▸ Required action
Within the records, tally the lines that contain "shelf" and reply with that number only.

===== Supplied material =====

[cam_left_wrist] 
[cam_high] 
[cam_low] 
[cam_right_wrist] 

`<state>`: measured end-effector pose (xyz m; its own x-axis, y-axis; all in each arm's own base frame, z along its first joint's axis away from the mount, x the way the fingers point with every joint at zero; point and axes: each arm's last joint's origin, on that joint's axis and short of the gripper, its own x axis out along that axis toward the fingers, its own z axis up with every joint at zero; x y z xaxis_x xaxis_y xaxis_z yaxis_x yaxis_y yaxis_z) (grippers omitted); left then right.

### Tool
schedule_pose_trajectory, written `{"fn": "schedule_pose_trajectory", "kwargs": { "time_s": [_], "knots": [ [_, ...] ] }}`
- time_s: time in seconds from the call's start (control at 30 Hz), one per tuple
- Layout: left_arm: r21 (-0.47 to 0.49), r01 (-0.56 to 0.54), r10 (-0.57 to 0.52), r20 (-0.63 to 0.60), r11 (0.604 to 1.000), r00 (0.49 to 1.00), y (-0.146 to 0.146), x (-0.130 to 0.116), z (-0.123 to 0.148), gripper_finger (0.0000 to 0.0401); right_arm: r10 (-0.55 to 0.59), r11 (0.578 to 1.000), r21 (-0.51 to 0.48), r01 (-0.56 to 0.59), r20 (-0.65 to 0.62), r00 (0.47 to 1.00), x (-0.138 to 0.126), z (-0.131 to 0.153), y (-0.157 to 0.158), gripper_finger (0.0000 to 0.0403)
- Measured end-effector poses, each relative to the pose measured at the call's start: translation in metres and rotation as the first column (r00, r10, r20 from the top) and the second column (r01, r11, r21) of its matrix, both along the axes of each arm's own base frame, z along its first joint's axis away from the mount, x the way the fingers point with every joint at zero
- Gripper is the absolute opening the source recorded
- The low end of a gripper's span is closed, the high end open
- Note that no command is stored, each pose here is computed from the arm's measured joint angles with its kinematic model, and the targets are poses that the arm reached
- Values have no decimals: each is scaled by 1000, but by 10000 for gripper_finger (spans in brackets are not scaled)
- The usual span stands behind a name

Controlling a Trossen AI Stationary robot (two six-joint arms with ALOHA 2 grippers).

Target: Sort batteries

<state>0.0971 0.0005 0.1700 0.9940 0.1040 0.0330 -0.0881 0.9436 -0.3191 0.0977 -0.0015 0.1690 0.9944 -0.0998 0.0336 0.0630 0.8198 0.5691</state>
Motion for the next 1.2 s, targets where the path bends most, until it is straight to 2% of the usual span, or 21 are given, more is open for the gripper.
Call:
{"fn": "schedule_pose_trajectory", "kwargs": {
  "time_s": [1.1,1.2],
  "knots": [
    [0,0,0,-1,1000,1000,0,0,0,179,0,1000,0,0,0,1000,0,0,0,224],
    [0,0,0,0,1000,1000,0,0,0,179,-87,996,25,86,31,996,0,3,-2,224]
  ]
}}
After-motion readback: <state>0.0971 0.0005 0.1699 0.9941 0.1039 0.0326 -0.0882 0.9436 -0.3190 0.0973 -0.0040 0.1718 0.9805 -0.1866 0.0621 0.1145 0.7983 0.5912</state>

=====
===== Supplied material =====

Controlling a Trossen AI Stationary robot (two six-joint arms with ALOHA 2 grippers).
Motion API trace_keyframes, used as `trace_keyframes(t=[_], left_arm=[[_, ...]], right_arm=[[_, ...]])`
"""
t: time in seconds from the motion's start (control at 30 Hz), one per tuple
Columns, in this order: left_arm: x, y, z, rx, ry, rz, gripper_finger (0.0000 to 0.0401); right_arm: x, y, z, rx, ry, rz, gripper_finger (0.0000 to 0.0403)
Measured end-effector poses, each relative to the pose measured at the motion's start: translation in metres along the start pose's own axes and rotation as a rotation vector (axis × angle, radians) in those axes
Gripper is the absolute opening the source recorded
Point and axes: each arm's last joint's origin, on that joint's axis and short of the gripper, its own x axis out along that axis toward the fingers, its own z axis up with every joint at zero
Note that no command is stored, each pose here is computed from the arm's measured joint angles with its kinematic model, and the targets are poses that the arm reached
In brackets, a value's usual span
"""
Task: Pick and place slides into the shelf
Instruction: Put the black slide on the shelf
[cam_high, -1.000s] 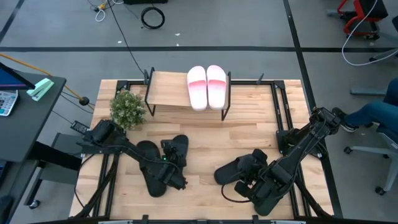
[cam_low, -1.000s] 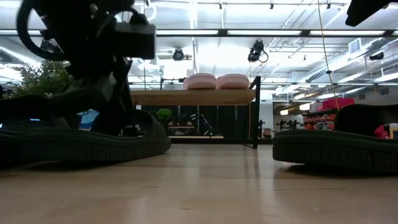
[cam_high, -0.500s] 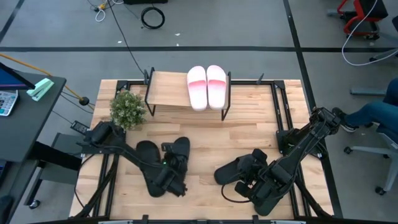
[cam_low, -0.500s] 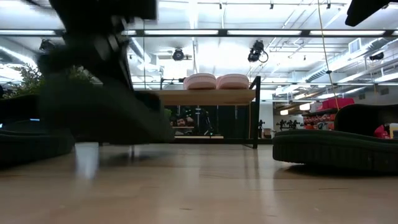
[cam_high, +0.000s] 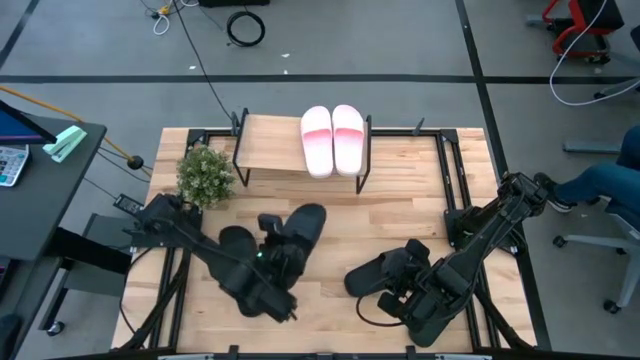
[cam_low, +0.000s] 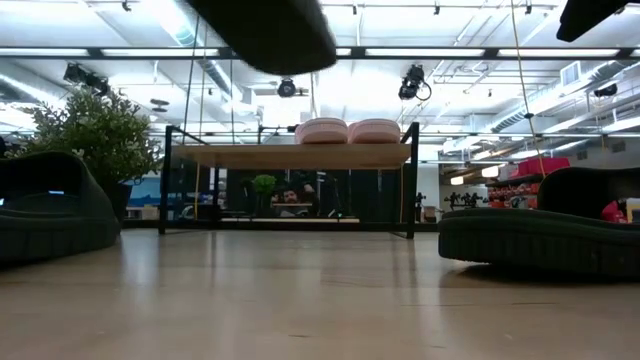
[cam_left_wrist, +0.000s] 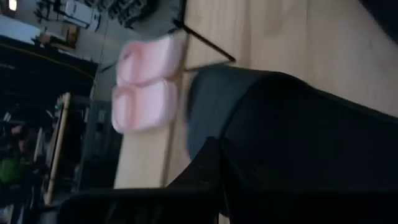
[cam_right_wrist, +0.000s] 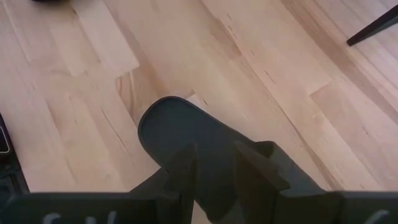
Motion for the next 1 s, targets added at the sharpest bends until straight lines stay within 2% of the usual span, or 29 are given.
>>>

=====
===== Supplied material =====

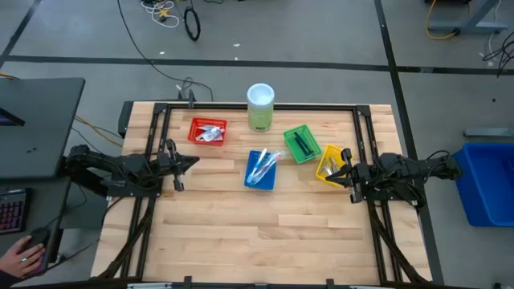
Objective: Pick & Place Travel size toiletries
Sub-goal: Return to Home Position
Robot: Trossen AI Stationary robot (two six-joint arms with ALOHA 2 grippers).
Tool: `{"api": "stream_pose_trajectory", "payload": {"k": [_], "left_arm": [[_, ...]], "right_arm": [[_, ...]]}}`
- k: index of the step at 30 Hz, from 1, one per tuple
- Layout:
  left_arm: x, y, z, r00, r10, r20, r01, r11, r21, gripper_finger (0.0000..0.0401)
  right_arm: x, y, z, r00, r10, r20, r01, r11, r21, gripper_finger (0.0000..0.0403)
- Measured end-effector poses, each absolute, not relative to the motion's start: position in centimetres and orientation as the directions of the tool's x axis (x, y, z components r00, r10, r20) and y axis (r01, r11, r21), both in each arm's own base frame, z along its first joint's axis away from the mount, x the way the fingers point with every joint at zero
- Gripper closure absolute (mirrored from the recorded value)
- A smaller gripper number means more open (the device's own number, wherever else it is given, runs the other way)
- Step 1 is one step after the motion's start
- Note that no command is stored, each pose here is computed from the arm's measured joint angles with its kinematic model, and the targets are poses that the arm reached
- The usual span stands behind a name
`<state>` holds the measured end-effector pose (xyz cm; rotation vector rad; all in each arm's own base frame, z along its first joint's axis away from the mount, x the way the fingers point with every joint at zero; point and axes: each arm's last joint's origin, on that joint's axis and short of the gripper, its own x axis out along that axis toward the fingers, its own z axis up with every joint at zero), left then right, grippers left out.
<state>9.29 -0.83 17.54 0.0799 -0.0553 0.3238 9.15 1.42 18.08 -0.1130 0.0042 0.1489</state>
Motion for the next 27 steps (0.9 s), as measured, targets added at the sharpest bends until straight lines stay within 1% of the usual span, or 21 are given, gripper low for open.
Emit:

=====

▸ Your response
2